This is my attempt at a minimalist speech recognition program. My original intent is to develop a platform for voice activation of bespoke scientific instrumentation. It is inspired by systems such as Jasper but with much less overhead (and in all likelihood, correspondingly less functionality).
I am assuming the hardware is a Raspberry Pi version 2 running Raspian Jessie with a USB microphone. The only additional packages that need to be installed are pocketsphinx and espeak:
sudo apt-get update && sudo apt-get upgrade
sudo apt-get install pocketsphinx espeak
Once the installation is complete, this repository can be cloned using git clone https:\\github.com\bobthechemist\scc.git
You should make sure that your system is capable of playing and recording sound. As far as I can tell, if you can successfully hear audio with aplay
and record audio with arecord
then scac should work for you. Note, you do not need to play games with default audio devices and re-ording the loading of modules. On a clean install, you will need to use sudo raspi-config
to ensure that audio (under Advanced options) is being directed to your sound system of choice (I'm testing on the 3.5 mm jack). Additionally, your microphone device address is likely plughw:1,0. If so, you need not change any of the scripts here.
scac relies on a named pipe for transferring speech-to-text (STT) information from the STT engine (Pocketsphinx) to the main python script. In order to have a persistent connection to the STT engine, I am using a non-blocking pipe implementation called ftee that is taken from here. You will have to compile it by navigating to the asset subdirectory and typing gcc -o ftee ftee.c
. You may keep the executable in the asset directory; however scac assumes that it is in your path, so it might be best to move it to a folder already in your path or to modify startspeechpipe.sh
to point to the full path of ftee.
Make a named pipe by running mkfifo /tmp/speech
. Feel free to use a different location, just change PIPENAME in startspeechpipe.sh
.
You will need a set of commands and the (python) functions corresponding to those commands. I've created a script to simplify the language model creation. First, create a text file with the command you wish to have recognized (no punctuation, in all caps) followed by a comma and the name of the python function that will be called. The file will look something like this:
# Comments are allowed, but only on a line by themselves.
TURN ON LIGHT, ledOn
SHUT OFF LIGHT, ledOff
# You must choose your own keyphrase, which will be indicated by the 'function' keyphrase
LISTEN TO ME, keyphrase
I assume that the name of this file ends with ".info" and is located in the assets directory. When it is completed, run ./makemodel.sh <file>.info
and we will use CMU's lmtool to create the language model and dictionary. Whatever four-digit number is assigned to your .lm and .dic files must be entered into the CORPUS variable in startspeechpipe.sh
Custom functions that are associated with your commands will be placed in the library subdirectory. Define the functions in some myfunctions.py file and then be sure to import the functions in main.py
using:
from library.myfunctions import *
(Note: I'm not a python programmer - heck, I'm not a programmer at all, so if you cringe at what I've written here, please feel free to get in touch with me and propose some suggestions.)
Lastly, edit main.py
to set your preferred text-to-speech (TTS) engine. Right now, your options are "textonly" and "espeak". The former is useful when you don't want to make a lot of noise. My wife is finishing up her dissertation, and our desks are in the same office; therefore, making noise right now is NOT an option.

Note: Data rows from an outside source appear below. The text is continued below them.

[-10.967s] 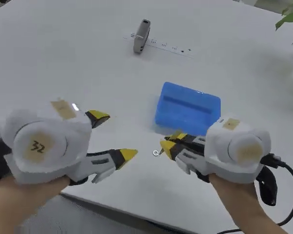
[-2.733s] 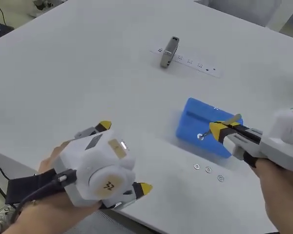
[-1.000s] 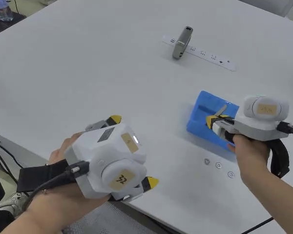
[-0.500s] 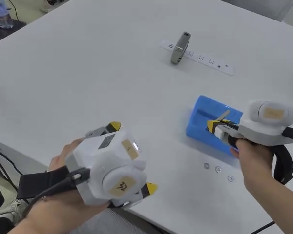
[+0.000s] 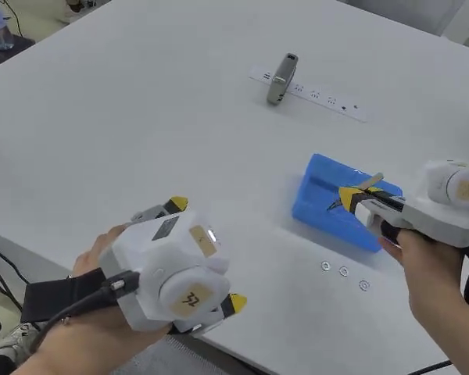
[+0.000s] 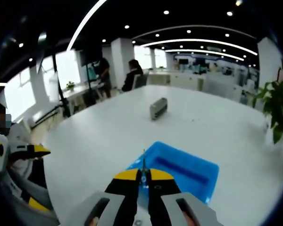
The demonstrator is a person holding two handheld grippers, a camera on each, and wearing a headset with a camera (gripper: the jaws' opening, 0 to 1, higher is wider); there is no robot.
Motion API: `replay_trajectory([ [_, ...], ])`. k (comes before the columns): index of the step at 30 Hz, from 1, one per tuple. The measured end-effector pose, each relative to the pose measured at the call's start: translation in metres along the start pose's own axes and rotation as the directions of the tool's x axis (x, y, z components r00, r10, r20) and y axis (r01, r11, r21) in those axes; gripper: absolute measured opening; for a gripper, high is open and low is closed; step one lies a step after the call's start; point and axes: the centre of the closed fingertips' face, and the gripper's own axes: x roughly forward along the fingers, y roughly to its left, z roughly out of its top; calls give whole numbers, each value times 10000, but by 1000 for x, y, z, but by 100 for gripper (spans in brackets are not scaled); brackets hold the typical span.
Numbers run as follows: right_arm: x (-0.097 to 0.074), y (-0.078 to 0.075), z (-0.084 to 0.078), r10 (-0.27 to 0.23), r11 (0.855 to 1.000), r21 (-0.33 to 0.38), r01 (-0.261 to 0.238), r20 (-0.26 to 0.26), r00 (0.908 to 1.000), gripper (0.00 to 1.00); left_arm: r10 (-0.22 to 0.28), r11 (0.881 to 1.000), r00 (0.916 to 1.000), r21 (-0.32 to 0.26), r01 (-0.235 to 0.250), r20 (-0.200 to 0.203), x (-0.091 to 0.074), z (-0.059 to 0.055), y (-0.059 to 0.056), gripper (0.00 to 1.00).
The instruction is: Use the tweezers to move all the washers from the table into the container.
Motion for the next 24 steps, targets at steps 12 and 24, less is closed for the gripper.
replay_trajectory([
  [12,-14,11,-32,87,9999,-61,-90,-449,9990,3,25,10000,10000,49,-25,-75,0,-1,0,90],
  [24,-23,13,-60,73,10000,48,-69,-925,9957,3,11,10000,9999,89,-9,-134,0,-2,-1,90],
])
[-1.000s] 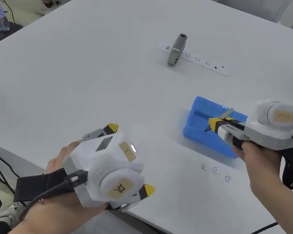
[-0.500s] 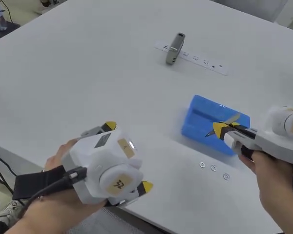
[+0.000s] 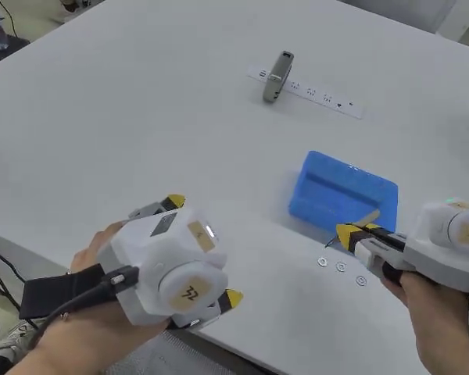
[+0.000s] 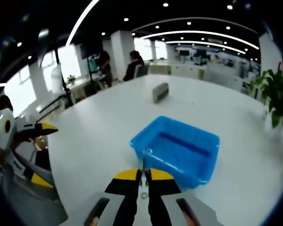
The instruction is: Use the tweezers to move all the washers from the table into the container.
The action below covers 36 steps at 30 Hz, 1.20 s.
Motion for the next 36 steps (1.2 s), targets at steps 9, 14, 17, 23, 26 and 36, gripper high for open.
replay_trajectory([
  [9,2,3,-17,-126,9999,29,127,-409,9991,3,11,10000,10000,20,-11,-24,0,0,0,89],
  [14,4,-5,-19,-247,9997,43,249,-474,9986,3,9,10000,10000,23,-9,-26,0,0,0,89],
  [17,8,-8,-22,-259,9995,164,268,-525,9983,3,-6,10000,10000,31,6,-35,0,0,0,89],
  [23,8,-7,-22,-268,9989,373,284,-439,9987,3,-22,10000,9999,86,23,-108,0,0,-1,89],
  [26,10,-8,-22,-268,9985,475,289,-431,9987,4,-47,9999,9999,121,48,-124,0,0,-2,89],
  [36,9,-1,-26,-277,9984,-507,259,-354,9990,3,-42,9998,9998,188,45,-184,-1,-1,-2,88],
])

First, start the STT engine with startspeechpipe.sh
. In addition to writing to the pipe, all recognized speech is sent to a logfile which is useful for debugging purposes. You can change the value of LOG to "/dev/null" if you don't want the log or (as I do) /dev/stdout if you have a terminal dedicated to watching this stream.
Next, start scac with python main.py
(filename will change eventually.) You should see some informational messages, and a quick sanity check, which makes sure there are functions associated with each of the commands. At this point, it deletes any orphaned commands. The program then waits for the keyphrase at which point it will listen for an actual command. Press CTRL-c to end the program. To stop the STT engine, type killall pocketsphinx_continuous
.
Yup, that's it for the moment. Before adding features I want to refactor, and test a proof-of-concept design to ensure that the system as I've designed it will work for my purposes.